Avancé en el pasillo para seguir con otras cajas y él siguió mis pasos.
—Te puedo presentar una, o varias, las que quieras. Vas a ver que es cuestión de química y nada más.
Tomé aire.
—He tenido química con chicos.
Eso lo silenció pero permaneció a mi lado sin entender, rejuntando fuerzas y réplicas para obtener la respuesta que quería. La llegada de un cliente interrumpió y se alejó de mí. El silencio se extendió por otras horas hasta que volvimos a estar solos.
Ya no tenía tareas para inventarme y estar lejos del mostrador, así que daba vueltas mirando las películas, tomando cajas y leyendo sus sinopsis. De nuevo me acorraló en un pasillo.
—Si es verdad todo esto, espero que sepas que estás en la carrera equivocada.
—¿Qué? —solté confundido.
—La gente como tú no puede ser maestro. —Mi sorpresa lo alentó para insistir con su planteo—. ¿O era tu plan estar cerca de chicos inocentes?

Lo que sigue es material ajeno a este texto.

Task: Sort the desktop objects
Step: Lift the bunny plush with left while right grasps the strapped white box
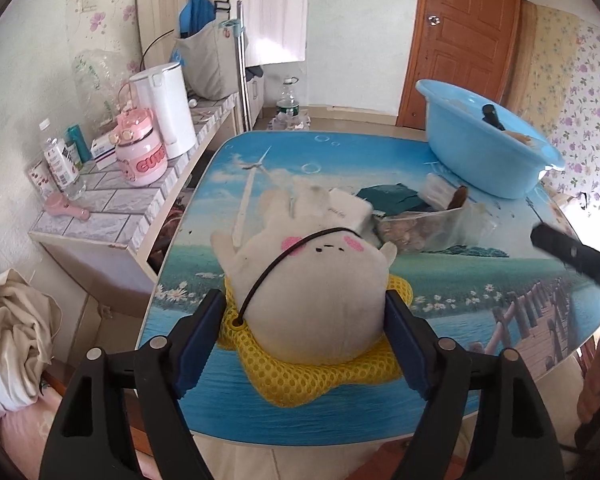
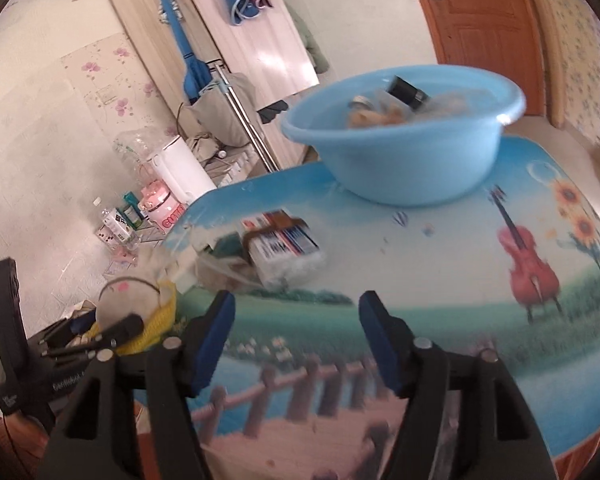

Quedé perplejo por la inesperada acusación y su gravedad. Cuando su extraña insinuación tomó forma en mi cabeza, mi pulso se aceleró y un repentino calor se adueñó de mi cara.
—No tengo ningún plan —respondí con temor.
Mi inseguridad pareció generarle una especie de compasión.
—Jero —llamó en un ruego—, todo esto debe ser un error. Eres buena gente y buen compañero. Deberías pensarlo o ir a un médico. Tal vez es otra cosa lo que te pasa. Confundes la simpatía con algo más, o algo te estresa y no te deja pensar con claridad, o crees eso por una mala experiencia con una chica, o porque no estuviste con ninguna. Se puede arreglar.
Simón soltaba ideas con la esperanza de que me mostrara de acuerdo con alguna de ellas y me arrepintiera de mis dichos. Se rindió al ver que mi cara de espanto no cambiaba con sus propuestas. Serio y silencioso, dio un paso hacia atrás y regresó al mostrador.
Pensé en todas las contestaciones que Valentín le daba a los clientes, contestaciones que Simón merecía, pero no tenía su audacia para reaccionar de la misma manera. Quedé en el pasillo triste y aturdido. Solo cuando volvieron a entrar clientes me calmé.
Después de mucho dudar, antes del cambio de turno, fui al sector de las cajas. Simón jugaba con un bolígrafo y no puso atención a mi presencia. Con la llegada de Nadia su humor cambió y, como si nada hubiera ocurrido, la recibió animado.
—Te estábamos esperando —celebró, incluyéndome.
—¿Me extrañaban?
—No, nos queremos ir —se burló.
Nadia se sumó a nosotros detrás del mostrador y se quejó del calor. Valentín llegó en ese momento y apenas nos miró para cumplir con su rutina de seguir directo al cuartito. Las conversaciones sobre el sol y el calor continuaron mientras Nadia contaba el dinero de la caja.